After sixteen games in thirty-two nights, transcontinental travel was the last thing the Leafs needed. But in Wayne Gretzky’s fifth year as a King, Los Angeles had knocked off Calgary and Vancouver. The speedladen Kings were all glitz; the Leafs a lunch-bucket crew, with a blue-collar integrity they carried with pride, and very much an extension of the man behind the bench. The character of the squad was but one reason—apart from winning—that hockey had returned to its rightful place in Toronto’s bosom. “Not just Toronto, the whole country,” says Dave Ellett, who’d emerged from a prickly first few months of the season under Burns’s custodianship of the team to become one of the coach’s most trusted
rearguards. “We had a bit of a rocky start, kind of butted heads. Pat was a defence-first type of coach, and I liked to jump in on the play. He hated when defencemen passed the puck up the middle of the ice. I always felt I had the ability to do that and I was going to continue to do that. But if it didn’t work out well or the puck got turned over, I’d get ‘the look.’ ”

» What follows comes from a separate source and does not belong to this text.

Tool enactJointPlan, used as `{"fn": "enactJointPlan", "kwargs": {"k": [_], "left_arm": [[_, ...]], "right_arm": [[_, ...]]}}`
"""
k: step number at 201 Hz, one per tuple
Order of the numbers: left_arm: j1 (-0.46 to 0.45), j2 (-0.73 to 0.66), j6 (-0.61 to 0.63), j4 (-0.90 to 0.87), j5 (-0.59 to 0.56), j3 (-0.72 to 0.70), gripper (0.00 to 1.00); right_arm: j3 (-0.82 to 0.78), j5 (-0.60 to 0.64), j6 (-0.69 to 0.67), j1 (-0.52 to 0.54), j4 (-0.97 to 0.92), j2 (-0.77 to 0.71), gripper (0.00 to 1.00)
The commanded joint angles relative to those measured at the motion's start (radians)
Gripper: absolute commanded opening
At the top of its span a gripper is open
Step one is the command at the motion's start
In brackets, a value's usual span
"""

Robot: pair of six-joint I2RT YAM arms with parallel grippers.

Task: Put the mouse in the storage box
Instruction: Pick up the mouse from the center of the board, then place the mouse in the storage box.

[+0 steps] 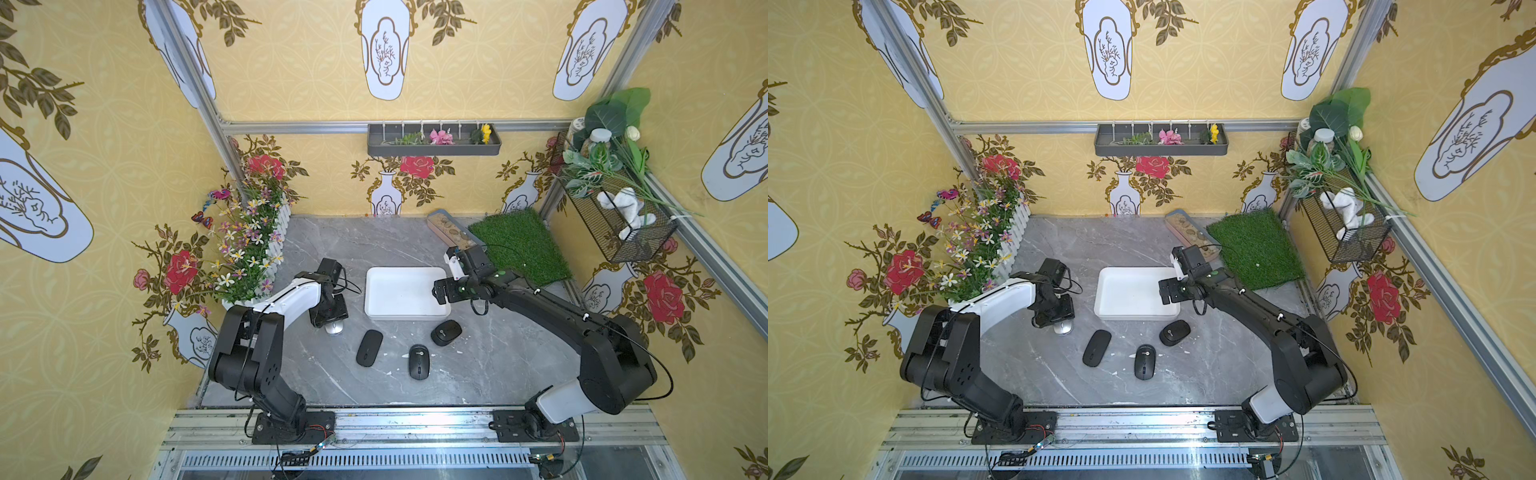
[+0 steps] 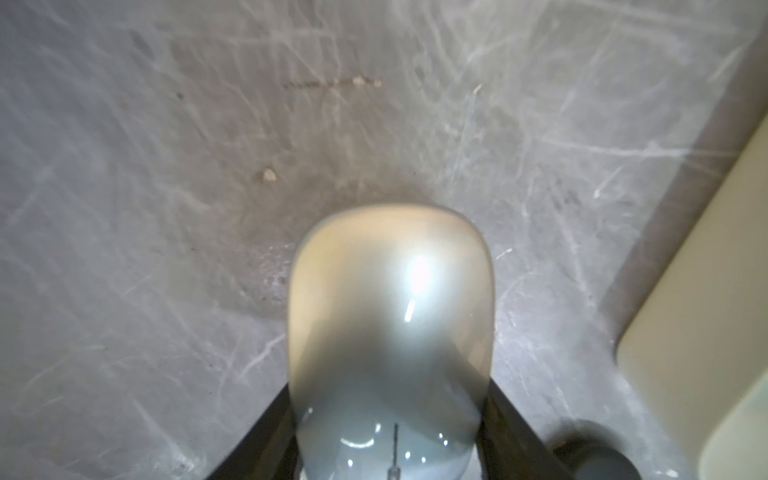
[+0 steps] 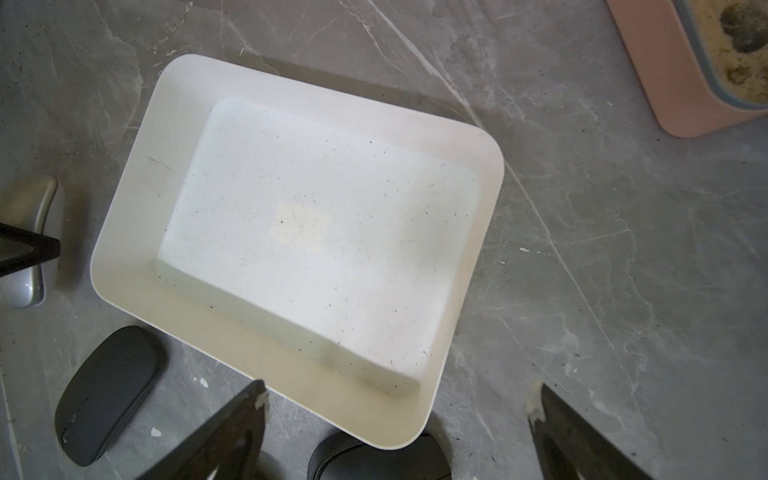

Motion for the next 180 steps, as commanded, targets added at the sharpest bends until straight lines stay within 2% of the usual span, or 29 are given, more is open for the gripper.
{"fn": "enactJointPlan", "kwargs": {"k": [1, 16, 41, 64, 82, 146, 180], "left_arm": [[-0.012, -0.027, -0.03, -0.067, -0.052, 0.026, 0.45], [-0.041, -0.048, -0.046, -0.124, -0.07, 0.076, 0.45], [-0.146, -0.047, -0.098, -0.203, -0.075, 0.215, 0.46], [-0.262, 0.027, -0.144, -0.248, -0.068, 0.375, 0.46], [-0.313, 0.112, -0.163, -0.253, -0.055, 0.479, 0.46], [-0.337, 0.395, -0.117, -0.237, -0.051, 0.655, 0.46], [-0.337, 0.45, -0.098, -0.237, -0.069, 0.64, 0.46]], "right_arm": [[0.008, 0.007, -0.007, 0.001, 0.029, 0.008, 0.97], [0.012, 0.009, -0.006, 0.0, 0.027, 0.011, 0.97], [0.008, 0.024, 0.003, -0.001, 0.031, 0.003, 0.97], [-0.009, 0.053, 0.019, -0.01, 0.04, -0.022, 0.98], [-0.03, 0.066, 0.036, -0.025, 0.052, -0.049, 0.97], [-0.093, 0.106, 0.038, -0.054, 0.044, -0.132, 0.97], [-0.122, 0.11, 0.04, -0.064, 0.044, -0.16, 0.97]]}}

Ellett and Burns both hailed from the Ottawa area. Early in the season, the Leafs were playing Ottawa on the road and Ellett was on the ice for the pre-game skate. “Burnsie came right out on the ice, made a beeline for me. I could see him coming and I’m thinking, ‘Okay, what did I do? What’s he mad about now?’ ” Instead, Burns inquired if Ellett was the grandson of Abe Cavan. Ellett confirmed he was. Cavan had been the police chief in Ottawa. Burns beamed: “He gave me my first job on the police force! Yup, I’ll never forget him for that.”

Now, decades later, Burns was coach of the Toronto Maple Leafs and they were one series away from the Stanley Cup final. What a strange and winding road. Yet there was an intriguing patchwork of relationships among Burns, the Leafs and the Kings. It was Gretzky who’d hired Burns to coach his junior Olympiques in Hull all those years ago. Los Angeles was a club that had been interested in Burns’s service the previous summer, when he signed with Toronto. Burns got plenty of mileage recounting that story during the series, inflating the narrative—because Burns was never shy about exaggerating—to the point that he had L.A. dangling the GM title too. Majority franchise owner Bruce McNall, future felon, sharply corrected that version of history.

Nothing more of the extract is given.